In her current role, Marzia communicates the message that BIM is for everyone, not just for experts. She’s worked with clients and sees them as the key to realizing the full benefits of BIM. She believes that companies should promote and use collaborative procurement and involve stakeholders early in their projects.
Looking at the construction industry from a different point of view, Marzia has realized how slow the implementation of BIM still is. She believes that people, not the technologies, are the main obstacle.
Even young professionals, perhaps because of their educational backgrounds, are not embracing BIM as one would assume. “It is not beneficial to talk about BIM in general, but rather we should be discussing how to integrate the technology into daily work. We need to upskill people and make them rethink internal processes,” Marzia states.
Standards and Dictionaries
During her studies, Marzia became familiar with BIM guidelines used in various countries. In Boston, she encountered “LOD”, a standardized metric for building information models. She found the topic quite confusing: “People use the concept for different purposes. For some, it’s a geometrical detail of a project; others associate it with attribute information. It can be associated with individual model elements or the whole model. We have LODs that use letters or numbers on different scales. LOD can mean Level of Detail, Level of Definition, Level of Development, and so on.”

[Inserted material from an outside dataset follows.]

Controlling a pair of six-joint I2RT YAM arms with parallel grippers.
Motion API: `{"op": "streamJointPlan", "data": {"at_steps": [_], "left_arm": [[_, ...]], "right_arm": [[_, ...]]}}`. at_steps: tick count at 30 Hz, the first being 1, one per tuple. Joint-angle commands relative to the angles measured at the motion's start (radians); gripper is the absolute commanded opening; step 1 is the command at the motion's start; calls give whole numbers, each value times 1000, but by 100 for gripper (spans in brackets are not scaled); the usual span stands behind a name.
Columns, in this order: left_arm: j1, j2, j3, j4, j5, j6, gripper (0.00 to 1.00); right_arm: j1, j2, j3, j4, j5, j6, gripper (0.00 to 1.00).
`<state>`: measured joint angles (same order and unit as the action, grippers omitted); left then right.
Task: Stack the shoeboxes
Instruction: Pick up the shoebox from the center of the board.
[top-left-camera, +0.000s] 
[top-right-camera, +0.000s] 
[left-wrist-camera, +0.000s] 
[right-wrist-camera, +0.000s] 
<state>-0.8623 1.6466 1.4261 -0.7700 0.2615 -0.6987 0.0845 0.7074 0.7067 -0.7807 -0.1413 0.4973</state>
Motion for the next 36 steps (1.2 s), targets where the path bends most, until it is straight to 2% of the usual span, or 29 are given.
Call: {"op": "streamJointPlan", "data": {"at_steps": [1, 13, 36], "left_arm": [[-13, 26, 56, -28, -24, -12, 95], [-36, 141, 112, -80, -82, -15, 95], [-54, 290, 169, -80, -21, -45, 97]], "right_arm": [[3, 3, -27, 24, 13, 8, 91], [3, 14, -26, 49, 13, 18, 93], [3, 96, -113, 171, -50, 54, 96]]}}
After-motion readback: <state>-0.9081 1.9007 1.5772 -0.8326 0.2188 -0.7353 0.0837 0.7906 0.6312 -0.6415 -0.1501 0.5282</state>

After Marzia published an article on LODs, CEN, the European Committee for Standardization, asked her to lead a task group aimed at standardizing the concept. For over a year now, she’s been working with experts from 11 countries, trying to find a consensus on what LODs are and how they should be presented, verified and validated.
The team started by thinking about deriving needs from the different purposes of particular information. Instead of LOD, they now use the term “Level of Information Need” originally introduced by ISO19650. Their work should be public by the end of the year.

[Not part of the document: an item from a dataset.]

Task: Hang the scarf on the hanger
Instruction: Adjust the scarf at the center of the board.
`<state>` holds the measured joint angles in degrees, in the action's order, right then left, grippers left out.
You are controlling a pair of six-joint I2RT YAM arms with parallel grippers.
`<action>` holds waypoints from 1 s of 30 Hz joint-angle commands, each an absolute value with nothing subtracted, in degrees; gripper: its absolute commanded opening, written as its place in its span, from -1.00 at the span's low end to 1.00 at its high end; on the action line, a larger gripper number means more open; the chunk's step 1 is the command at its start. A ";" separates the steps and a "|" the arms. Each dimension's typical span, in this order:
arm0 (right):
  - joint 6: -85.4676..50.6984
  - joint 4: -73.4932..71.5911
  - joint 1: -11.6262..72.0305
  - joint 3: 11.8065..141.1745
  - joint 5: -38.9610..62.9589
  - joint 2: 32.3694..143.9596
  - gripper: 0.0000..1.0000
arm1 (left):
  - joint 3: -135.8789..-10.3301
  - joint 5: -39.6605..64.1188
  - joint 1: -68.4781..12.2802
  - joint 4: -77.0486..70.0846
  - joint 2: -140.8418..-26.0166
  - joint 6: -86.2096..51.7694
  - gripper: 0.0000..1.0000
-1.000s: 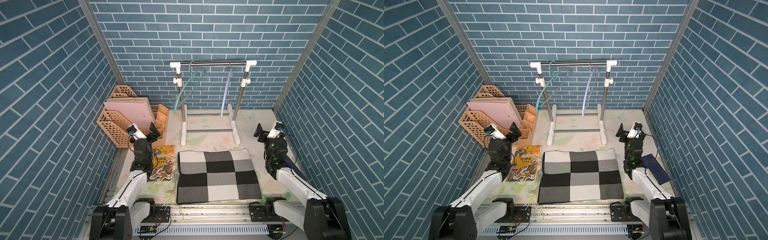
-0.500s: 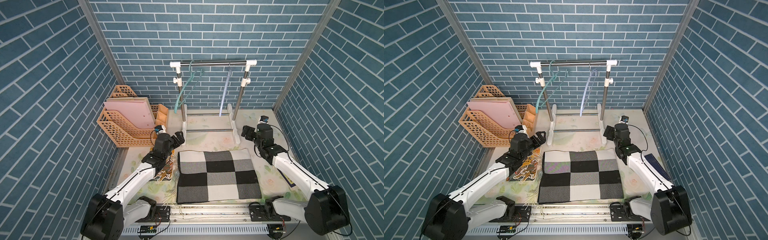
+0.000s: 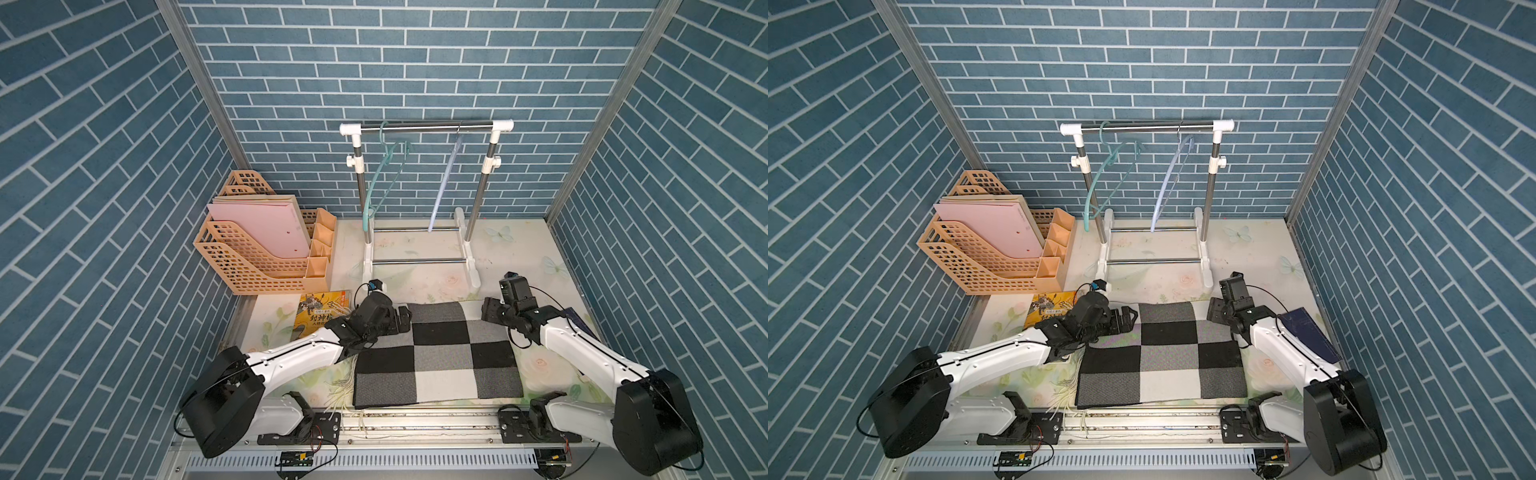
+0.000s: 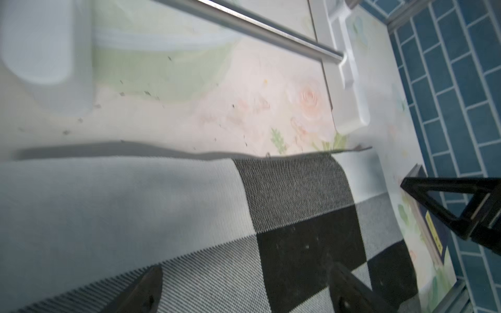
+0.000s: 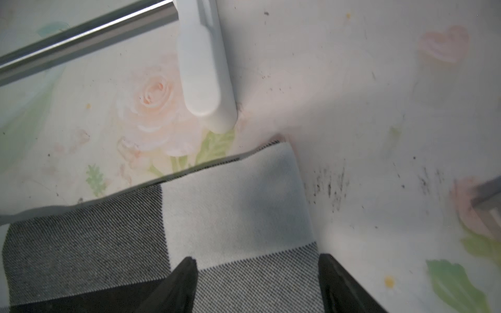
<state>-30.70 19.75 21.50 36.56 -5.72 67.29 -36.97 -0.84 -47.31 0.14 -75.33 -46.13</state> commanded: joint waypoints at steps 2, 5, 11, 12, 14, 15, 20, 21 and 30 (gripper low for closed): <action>-32.72 25.49 21.69 35.24 -4.55 64.47 0.48 | -35.42 -0.63 -50.24 1.65 -76.56 -49.07 0.94; -32.52 25.37 21.71 35.36 -3.47 63.86 0.48 | -34.23 -1.26 -50.12 1.34 -77.59 -49.27 0.91; -33.39 23.75 21.77 35.85 0.32 63.83 0.48 | -29.80 0.82 -44.52 -1.38 -81.16 -49.21 0.81; -33.44 23.47 21.72 35.82 0.57 63.95 0.48 | -28.70 1.55 -43.39 -3.02 -81.66 -49.22 0.79; -33.64 22.98 21.71 36.20 1.22 64.13 0.48 | -27.03 1.84 -41.37 -4.97 -82.58 -49.36 0.78; -33.80 22.80 21.71 36.58 1.49 64.00 0.48 | -26.72 1.92 -40.56 -5.31 -83.12 -49.25 0.76; -34.19 23.49 21.77 40.03 1.92 63.54 0.49 | -24.86 2.02 -37.07 -7.01 -84.04 -49.39 0.71; -34.12 23.73 21.77 40.72 1.93 63.39 0.49 | -24.76 2.24 -36.94 -7.25 -83.80 -49.27 0.71; -35.54 24.97 22.51 59.12 -0.95 62.64 0.51 | -35.46 2.71 -37.07 1.95 -65.44 -43.77 0.88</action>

Implementing BIM collaboratively and across borders is not easy without a common terminology. The BIM Dictionary project tries to solve this problem by harmonizing the meaning of terms, abbreviations, and synonyms across several languages. This is a project within the BIM Excellence (BIMe) Initiative, a not-for-profit research-driven effort undertaken by volunteer researchers from both industry and academia. Marzia coordinates the project’s teams as an Assistant Editor. She also leads the Italian team of six members.
Making BIM Business as Usual
Marzia is an example of a person who acts as a link between academia and business. She believes that academia can supply fresh thinking, introduce and test new technologies, analyze processes and policies, and provide an international perspective to local businesses.

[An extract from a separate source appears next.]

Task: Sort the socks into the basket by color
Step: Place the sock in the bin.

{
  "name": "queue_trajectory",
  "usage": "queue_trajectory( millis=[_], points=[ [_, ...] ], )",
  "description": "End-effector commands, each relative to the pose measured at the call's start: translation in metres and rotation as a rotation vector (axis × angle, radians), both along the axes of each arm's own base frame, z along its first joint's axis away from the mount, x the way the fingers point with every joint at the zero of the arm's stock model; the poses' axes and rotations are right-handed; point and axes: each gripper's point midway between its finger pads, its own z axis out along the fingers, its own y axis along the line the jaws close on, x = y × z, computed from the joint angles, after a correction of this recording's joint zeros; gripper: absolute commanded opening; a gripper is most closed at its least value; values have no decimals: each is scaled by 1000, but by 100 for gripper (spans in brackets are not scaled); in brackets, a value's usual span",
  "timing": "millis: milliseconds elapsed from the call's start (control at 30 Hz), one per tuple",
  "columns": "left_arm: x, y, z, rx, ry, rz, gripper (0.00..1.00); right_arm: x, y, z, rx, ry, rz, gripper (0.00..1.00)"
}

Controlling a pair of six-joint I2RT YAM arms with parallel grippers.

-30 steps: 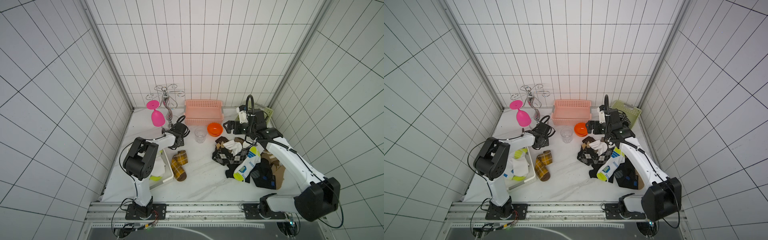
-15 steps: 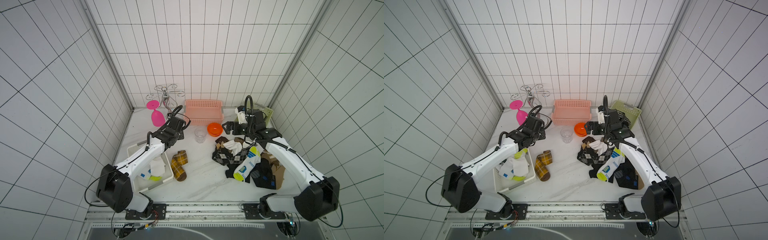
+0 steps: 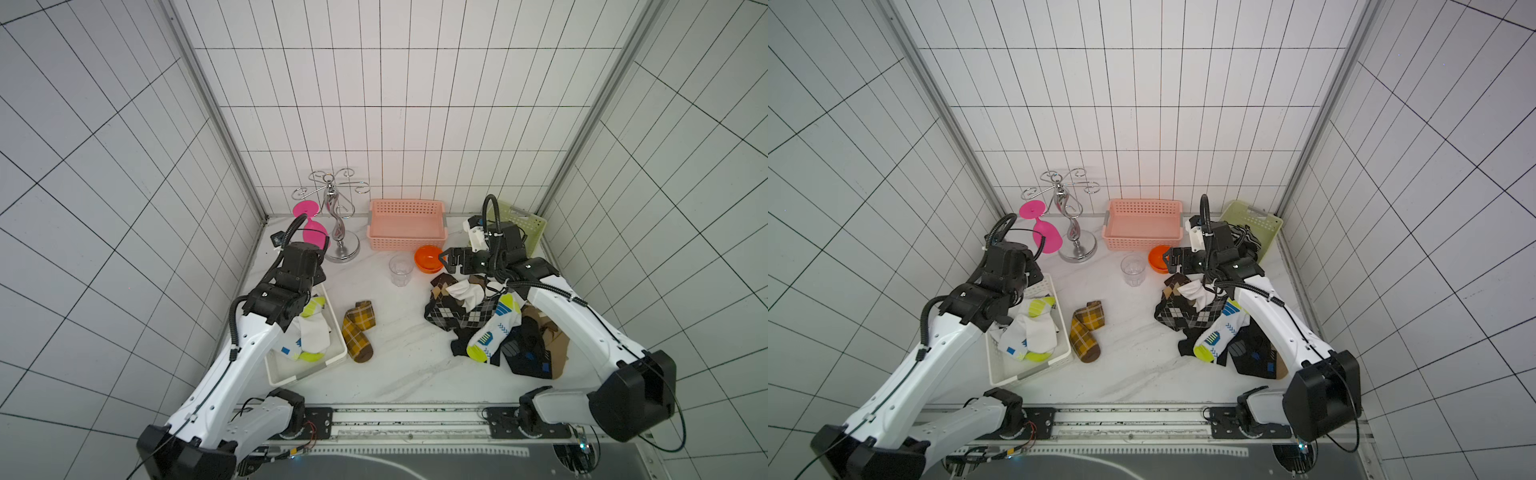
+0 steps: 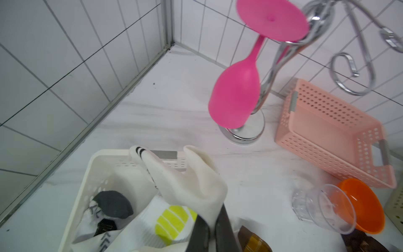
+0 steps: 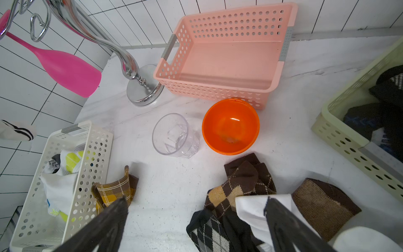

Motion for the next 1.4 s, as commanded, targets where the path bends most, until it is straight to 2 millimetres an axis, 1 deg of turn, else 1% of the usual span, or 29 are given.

Marzia asserts that researchers should improve their communications with non-experts and interact and familiarize themselves with the work of companies. That way, win-win relationships become possible.
“In Europe, the level of BIM implementation is really heterogeneous. In Scandinavian countries, BIM is almost business as usual. My colleagues from Norway said that asking why you use BIM is like asking why you use email,” Marzia says smilingly, “and maybe email is not the best example as more agile ways of communications are emerging now.” She understands that there are still problems with interoperability and data integration and people’s attitude in embracing change. The publication of ISO 19650 and the standards at CEN TC 442 will help to unify European BIM practices.
Marzia sees the future of BIM as a part of digital innovation in the construction industry. BIM as a concept is still evolving and over time it is possible it will merge with other technologies and ways of managing information.
“It is important to work on the educational side as well. The curricula should explain how to work in a different way. Clients need training on how to procure collaboratively and set information requirements differently,” Marzia concludes.